Work instructions —
Repeat all the data word for word.

The data —
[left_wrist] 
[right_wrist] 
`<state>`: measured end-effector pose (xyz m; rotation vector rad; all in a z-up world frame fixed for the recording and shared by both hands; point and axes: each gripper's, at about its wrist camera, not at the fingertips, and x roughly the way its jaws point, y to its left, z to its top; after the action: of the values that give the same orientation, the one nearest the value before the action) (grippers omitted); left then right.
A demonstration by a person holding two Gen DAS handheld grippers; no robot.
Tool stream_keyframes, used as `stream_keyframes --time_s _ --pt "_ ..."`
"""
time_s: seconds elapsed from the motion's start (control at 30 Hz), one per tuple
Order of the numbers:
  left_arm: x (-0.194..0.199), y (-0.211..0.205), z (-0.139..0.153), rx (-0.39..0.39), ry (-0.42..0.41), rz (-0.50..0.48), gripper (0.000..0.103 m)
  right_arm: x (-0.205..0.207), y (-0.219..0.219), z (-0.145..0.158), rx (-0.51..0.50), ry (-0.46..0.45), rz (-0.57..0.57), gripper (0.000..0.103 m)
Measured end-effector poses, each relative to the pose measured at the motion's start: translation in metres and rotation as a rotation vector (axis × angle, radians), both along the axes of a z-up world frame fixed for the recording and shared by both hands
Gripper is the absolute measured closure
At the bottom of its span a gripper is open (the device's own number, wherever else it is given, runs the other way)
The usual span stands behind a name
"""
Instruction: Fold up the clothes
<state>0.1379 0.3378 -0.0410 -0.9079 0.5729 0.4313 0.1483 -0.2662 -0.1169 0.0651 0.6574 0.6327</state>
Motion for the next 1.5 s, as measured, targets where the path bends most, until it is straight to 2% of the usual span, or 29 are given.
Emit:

Output below —
[left_wrist] 
[right_wrist] 
`<state>`: measured end-effector pose (xyz m; rotation vector rad; all in a z-up world frame fixed for the recording and shared by both hands; point and axes: each gripper's, at about its wrist camera, not at the fingertips, and x roughly the way its jaws point, y to its left, z to its top; after the action: of the values that give the same orientation, the one nearest the value before the action) (grippers omitted); left then right.
A demonstration by a person holding two Gen DAS handheld grippers; no robot.
Tool stream_keyframes, used as `stream_keyframes --time_s _ --pt "_ ..."`
"""
time_s: seconds elapsed from the motion's start (control at 30 Hz), one per tuple
Order of the numbers:
  left_arm: x (-0.194..0.199), y (-0.211..0.205), z (-0.139..0.153), rx (-0.39..0.39), ry (-0.42..0.41), rz (-0.50..0.48), gripper (0.000..0.103 m)
  right_arm: x (-0.205..0.207), y (-0.219..0.219), z (-0.145..0.158), rx (-0.51..0.50), ry (-0.46..0.45), rz (-0.57..0.57), gripper (0.000..0.103 m)
Measured end-effector poses, each relative to the pose measured at the motion's start: translation in metres and rotation as a rotation vector (axis × angle, radians), both along the axes of a z-up world frame fixed for the recording and shared by both hands
Gripper is the absolute measured closure
At the bottom of its span a gripper is open (the device's own number, wherever else it is given, runs the other way)
The usual span stands behind a name
"""
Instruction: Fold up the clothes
<state>0.1379 0.3378 -0.0410 -0.9079 0.5729 0.4313 0.1483 -0.2662 -0.1169 0.0651 0.6574 0.6327</state>
Motion for the next 1.5 s, as measured, targets where the path bends most, until it is straight to 2% of the usual span, or 29 are given.
Emit:

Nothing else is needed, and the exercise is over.